Another alternative to imaging has been ICP monitoring. The role of ICP as an adjunct in a patient with severe TBI has been used to detect changes in cerebral edema and bleeding [7]. In contrast to ICP monitoring, CT imaging offers the advantage of localizing the bleed. An increase in ICP in our patient whether demonstrated neurologically or by an ICP monitor, would have failed to show us the location for therapy. Additionally in our patient, an ICP monitor was not an option given the bilateral extra-axial hemorrhages and multiple skull fractures. An alternative approach may be XR of the skull for serial imaging however this is an area in need of further research.
The argument against repeat imaging has been the risk of radiation and the costs.

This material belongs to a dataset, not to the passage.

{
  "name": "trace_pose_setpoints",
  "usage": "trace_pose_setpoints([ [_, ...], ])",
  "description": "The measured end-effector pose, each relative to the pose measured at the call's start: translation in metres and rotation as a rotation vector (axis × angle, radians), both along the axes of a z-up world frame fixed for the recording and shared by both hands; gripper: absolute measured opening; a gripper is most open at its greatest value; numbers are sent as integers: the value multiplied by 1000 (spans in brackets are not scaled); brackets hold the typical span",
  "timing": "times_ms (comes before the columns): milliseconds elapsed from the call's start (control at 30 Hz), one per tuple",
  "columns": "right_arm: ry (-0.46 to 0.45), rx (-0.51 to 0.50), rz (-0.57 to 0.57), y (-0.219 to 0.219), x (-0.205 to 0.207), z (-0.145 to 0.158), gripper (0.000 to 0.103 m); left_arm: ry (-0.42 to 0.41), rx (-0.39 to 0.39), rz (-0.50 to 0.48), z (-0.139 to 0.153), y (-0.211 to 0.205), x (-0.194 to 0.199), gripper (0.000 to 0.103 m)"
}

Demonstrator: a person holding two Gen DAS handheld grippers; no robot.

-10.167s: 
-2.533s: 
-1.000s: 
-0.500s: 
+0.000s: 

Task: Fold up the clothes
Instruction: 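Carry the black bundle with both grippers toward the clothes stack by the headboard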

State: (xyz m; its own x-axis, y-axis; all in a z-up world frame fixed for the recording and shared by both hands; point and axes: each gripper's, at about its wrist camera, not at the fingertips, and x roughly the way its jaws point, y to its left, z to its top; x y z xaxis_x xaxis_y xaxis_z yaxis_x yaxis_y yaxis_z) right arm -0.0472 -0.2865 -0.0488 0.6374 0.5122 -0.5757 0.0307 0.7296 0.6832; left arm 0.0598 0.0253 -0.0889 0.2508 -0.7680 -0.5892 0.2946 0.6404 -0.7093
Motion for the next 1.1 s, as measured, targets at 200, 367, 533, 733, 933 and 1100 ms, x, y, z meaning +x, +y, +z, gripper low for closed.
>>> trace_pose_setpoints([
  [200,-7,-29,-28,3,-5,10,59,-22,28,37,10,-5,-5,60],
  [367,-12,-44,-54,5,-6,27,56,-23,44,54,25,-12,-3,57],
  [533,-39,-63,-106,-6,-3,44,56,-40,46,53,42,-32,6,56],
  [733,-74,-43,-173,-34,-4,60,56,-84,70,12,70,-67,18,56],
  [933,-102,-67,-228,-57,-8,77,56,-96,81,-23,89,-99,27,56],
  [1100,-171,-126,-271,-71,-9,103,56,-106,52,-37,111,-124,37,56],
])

The national cancer institute has cited epidemiologic studies to show that children are more sensitive to radiation than adults and have a longer window of opportunity for expressive the damage done by radiation. They reported a cumulative dose of 50-60 mGy (equivalent to about two head CT scans) to the brain would increase the risk of brain tumors by about three-fold. In regards to cost, the American College of Radiology has reported that the average cost of a non-contrast head CT is about $1390 at an academic facility. These arguments against CT examinations should always be looked at and incorporated in clinical decision making on a case by case basis. However, in a patient setting similar to ours, the risk of death and long term disability greatly outweigh these costs.
Conclusion
We presented a case of a pediatric patient with a late evolving epidural hematoma seen on repeat CT imaging. In the setting of a depressed skull fracture, hemorrhage from this source can be missed on initial CT imaging. Frequent neurochecks and ICP monitoring may not be possible in this population, supporting the need for more aggressive repeat imaging.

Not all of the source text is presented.